Because accessing a PIC is a relatively slow operation, HALs that require accessing the I/O bus to change IRQLs, such as for PIC and 32-bit Advanced Configuration and Power Interface (ACPI) systems, implement a performance optimization, called lazy IRQL, that avoids PIC accesses. When the IRQL is raised, the HAL notes the new IRQL internally instead of changing the interrupt mask. If a lower-priority interrupt subsequently occurs, the HAL sets the interrupt mask to the settings appropriate for the first interrupt and does not quiesce the lower-priority interrupt until the IRQL is lowered (thus keeping the interrupt pending). Thus, if no lower-priority interrupts occur while the IRQL is raised, the HAL doesn’t need to modify the PIC.

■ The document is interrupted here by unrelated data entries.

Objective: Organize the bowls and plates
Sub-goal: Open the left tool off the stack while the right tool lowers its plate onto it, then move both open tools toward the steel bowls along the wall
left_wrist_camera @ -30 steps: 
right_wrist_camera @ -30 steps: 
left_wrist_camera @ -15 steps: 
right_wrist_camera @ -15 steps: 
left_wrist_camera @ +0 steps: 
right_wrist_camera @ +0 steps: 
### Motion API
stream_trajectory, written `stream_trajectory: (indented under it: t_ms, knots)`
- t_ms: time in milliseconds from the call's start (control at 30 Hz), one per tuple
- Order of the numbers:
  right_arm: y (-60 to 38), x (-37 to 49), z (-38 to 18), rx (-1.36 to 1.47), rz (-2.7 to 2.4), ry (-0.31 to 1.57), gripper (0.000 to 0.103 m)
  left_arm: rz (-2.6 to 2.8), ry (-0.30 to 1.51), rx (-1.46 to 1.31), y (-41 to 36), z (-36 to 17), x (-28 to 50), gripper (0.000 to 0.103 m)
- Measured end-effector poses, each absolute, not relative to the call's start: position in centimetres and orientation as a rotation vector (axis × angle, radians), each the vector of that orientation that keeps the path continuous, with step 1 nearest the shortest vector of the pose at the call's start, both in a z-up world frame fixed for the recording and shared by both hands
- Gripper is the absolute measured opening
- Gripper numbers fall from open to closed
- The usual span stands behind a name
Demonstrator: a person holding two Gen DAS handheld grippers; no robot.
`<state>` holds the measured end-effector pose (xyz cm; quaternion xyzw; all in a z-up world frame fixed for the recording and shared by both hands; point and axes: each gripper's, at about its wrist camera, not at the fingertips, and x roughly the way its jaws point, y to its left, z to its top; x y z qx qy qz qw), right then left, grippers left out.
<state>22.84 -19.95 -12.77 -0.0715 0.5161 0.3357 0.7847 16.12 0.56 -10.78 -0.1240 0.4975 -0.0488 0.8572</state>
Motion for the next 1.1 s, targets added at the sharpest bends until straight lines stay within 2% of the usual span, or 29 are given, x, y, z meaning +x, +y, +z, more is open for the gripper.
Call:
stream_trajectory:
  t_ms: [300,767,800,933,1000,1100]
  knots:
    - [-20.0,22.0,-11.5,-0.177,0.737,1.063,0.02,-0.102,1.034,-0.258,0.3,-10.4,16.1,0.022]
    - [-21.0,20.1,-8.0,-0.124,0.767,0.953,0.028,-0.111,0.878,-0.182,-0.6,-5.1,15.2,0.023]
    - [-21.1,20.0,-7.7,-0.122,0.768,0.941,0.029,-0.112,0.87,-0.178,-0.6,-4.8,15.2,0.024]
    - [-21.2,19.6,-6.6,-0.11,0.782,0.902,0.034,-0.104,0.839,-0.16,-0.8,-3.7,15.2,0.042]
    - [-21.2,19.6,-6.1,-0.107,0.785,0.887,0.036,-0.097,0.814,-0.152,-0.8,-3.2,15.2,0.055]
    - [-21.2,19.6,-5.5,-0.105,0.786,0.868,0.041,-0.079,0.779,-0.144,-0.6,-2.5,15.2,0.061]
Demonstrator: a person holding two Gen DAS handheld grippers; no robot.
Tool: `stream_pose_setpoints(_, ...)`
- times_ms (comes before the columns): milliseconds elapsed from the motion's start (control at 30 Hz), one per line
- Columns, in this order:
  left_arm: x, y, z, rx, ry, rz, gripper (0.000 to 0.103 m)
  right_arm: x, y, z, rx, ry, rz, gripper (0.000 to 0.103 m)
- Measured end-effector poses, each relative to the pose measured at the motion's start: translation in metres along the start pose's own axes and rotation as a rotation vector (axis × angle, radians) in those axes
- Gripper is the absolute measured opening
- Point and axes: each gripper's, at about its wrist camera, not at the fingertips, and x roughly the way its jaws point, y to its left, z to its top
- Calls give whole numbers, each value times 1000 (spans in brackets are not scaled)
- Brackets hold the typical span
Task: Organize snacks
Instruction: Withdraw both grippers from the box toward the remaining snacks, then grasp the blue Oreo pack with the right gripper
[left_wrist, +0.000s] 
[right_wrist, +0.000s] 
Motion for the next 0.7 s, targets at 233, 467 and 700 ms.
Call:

Figure 3-5. Masking interrupts

A kernel-mode thread raises and lowers the IRQL of the processor on which it’s running, depending on what it’s trying to do. For example, when an interrupt occurs, the trap handler (or perhaps the processor) raises the processor’s IRQL to the assigned IRQL of the interrupt source. This elevation masks all interrupts at and below that IRQL (on that processor only), which ensures that the processor servicing the interrupt isn’t waylaid by an interrupt at the same level or a lower level. The masked interrupts are either handled by another processor or held back until the IRQL drops. Therefore, all components of the system, including the kernel and device drivers, attempt to keep the IRQL at passive level (sometimes called low level). They do this because device drivers can respond to hardware interrupts in a timelier manner if the IRQL isn’t kept unnecessarily elevated for long periods.

Note

An exception to the rule that raising the IRQL blocks interrupts of that level and lower relates to APC-level interrupts. If a thread raises the IRQL to APC level and then is rescheduled because of a dispatch/DPC-level interrupt, the system might deliver an APC-level interrupt to the newly scheduled thread. Thus, APC level can be considered a thread-local rather than processor-wide IRQL.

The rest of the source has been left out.